Lettre de Saint-Évremond au marquis de Canaples (« Je ne sais, Monsieur, si vous avez… »)


XCIV. Lettre au marquis de Canaples, 1699.


AU MÊME.
(1699.)

Je ne sais, Monsieur, si vous avez reçu la lettre que je me suis donné l’honneur de vous écrire, pour vous rendre grâces très-humbles des offres les plus obligeantes que l’on puisse faire. Je voudrois bien être en état de m’en pouvoir servir. La Nature dont j’ai eu tant de sujet de me louer, est sur le point de me retirer ses faveurs, et de me traiter comme elle a traité Mme Mazarin. C’est une cruauté pour Mme Mazarin, qui étoit aussi belle que jamais, et la même que vous l’avez vue. Elle s’est fort peu souciée de l’injustice qu’elle lui a faite, car jamais personne n’est mort avec plus de résignation et de fermeté. Je m’afflige de sa perte tous les jours. Elle disoit souvent un vers de La Fontaine, dont je ne doute point qu’elle ne se fût servie à mon égard, et dont je ne saurois me servir au sien :

Sur les ailes du temps la tristesse s’envole.

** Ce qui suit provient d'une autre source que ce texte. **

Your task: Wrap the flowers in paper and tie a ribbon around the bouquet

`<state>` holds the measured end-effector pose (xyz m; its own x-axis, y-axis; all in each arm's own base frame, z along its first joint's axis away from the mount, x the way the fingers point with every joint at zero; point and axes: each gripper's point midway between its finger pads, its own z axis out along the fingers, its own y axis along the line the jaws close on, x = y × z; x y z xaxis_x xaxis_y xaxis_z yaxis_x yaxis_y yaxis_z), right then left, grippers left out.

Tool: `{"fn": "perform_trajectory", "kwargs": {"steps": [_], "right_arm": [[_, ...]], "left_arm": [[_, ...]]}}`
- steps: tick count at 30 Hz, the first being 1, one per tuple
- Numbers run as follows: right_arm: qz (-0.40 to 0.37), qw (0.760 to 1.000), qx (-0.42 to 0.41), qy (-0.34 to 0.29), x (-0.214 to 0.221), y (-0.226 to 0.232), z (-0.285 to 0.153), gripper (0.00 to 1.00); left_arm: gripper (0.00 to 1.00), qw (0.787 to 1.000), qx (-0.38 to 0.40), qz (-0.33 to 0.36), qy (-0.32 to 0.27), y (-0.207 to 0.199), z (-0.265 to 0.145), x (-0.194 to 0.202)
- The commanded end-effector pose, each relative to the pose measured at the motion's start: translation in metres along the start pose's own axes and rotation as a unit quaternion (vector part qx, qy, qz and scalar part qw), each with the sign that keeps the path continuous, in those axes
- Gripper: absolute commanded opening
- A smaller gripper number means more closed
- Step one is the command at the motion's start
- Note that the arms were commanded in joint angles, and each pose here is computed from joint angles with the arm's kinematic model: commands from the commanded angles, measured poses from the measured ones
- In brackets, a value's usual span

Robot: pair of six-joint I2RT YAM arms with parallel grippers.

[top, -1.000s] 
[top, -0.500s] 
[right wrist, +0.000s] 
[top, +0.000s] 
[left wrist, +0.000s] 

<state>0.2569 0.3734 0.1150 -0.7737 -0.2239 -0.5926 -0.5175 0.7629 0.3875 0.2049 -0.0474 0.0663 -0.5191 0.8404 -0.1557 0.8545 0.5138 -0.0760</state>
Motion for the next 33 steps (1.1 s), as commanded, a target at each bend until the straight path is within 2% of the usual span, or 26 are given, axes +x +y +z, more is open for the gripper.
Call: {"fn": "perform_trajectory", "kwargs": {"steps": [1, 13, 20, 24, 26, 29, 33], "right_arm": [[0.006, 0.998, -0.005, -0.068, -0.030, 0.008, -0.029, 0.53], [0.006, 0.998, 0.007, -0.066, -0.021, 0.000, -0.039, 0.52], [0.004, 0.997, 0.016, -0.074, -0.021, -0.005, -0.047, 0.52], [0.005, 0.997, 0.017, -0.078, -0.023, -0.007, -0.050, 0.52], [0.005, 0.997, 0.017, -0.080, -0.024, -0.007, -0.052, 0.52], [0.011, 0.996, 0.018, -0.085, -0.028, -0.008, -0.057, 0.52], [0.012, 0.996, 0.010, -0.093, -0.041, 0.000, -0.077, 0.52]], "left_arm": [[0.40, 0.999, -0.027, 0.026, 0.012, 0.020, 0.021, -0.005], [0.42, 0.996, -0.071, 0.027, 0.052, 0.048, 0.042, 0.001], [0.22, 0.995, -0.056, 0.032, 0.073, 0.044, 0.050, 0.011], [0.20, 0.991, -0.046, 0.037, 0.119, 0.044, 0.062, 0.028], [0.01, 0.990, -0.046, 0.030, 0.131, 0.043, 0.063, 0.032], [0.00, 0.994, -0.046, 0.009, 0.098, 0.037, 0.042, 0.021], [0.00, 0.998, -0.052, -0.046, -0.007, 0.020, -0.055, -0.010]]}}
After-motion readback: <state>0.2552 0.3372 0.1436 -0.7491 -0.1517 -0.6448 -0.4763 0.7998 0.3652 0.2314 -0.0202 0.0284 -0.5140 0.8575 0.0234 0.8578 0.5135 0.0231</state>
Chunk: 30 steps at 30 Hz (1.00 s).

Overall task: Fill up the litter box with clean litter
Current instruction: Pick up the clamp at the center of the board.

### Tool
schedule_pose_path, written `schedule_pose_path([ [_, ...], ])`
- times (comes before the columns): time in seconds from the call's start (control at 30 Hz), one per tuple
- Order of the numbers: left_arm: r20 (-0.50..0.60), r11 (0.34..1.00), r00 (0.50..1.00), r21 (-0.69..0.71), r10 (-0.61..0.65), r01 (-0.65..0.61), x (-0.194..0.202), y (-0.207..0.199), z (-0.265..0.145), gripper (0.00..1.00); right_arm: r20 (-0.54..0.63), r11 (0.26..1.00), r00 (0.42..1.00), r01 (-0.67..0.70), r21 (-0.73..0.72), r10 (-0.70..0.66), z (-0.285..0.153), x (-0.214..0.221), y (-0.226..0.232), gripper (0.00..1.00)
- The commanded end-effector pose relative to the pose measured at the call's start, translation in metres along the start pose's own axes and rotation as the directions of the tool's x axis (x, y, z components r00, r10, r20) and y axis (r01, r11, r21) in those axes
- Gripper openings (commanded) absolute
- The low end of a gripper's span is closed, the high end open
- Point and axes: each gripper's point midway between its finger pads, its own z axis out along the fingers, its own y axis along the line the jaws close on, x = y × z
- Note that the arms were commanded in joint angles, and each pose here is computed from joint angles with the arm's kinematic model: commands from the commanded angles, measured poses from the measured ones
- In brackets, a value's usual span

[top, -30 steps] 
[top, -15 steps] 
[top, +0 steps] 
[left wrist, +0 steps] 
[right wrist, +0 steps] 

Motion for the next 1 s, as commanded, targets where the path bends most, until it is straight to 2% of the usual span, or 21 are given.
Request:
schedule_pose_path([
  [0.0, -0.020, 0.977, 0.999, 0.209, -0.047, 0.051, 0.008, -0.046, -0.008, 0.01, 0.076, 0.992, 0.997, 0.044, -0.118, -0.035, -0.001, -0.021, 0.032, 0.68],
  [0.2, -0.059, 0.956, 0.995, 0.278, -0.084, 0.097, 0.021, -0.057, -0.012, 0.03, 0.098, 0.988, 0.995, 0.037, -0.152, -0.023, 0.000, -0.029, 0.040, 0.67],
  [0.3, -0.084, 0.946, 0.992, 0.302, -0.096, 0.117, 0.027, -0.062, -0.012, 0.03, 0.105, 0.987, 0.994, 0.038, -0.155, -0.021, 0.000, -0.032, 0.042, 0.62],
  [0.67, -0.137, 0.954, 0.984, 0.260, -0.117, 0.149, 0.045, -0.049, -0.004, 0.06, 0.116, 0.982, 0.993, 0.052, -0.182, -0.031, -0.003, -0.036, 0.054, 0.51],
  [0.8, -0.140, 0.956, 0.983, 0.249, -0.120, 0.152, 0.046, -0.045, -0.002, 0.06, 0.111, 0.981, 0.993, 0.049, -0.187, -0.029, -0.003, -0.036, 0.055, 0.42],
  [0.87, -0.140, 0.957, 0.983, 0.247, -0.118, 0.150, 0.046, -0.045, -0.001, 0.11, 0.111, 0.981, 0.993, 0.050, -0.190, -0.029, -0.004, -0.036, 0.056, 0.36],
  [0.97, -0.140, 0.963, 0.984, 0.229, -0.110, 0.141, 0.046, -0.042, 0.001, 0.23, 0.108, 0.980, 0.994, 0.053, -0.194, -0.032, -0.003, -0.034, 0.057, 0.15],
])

Je voudrois pouvoir faire ce qu’elle eût fait et ce que je ne saurois gagner sur moi. L’intérêt de ce qu’elle me devoit n’a aucune part à mes regrets. Quand je songe que la nièce et l’héritière de M. le cardinal Mazarin a eu besoin de moi, en certain temps, pour subsister, je fais des réflexions chrétiennes qui serviront à mon salut, si elles sont inutiles pour mon payement.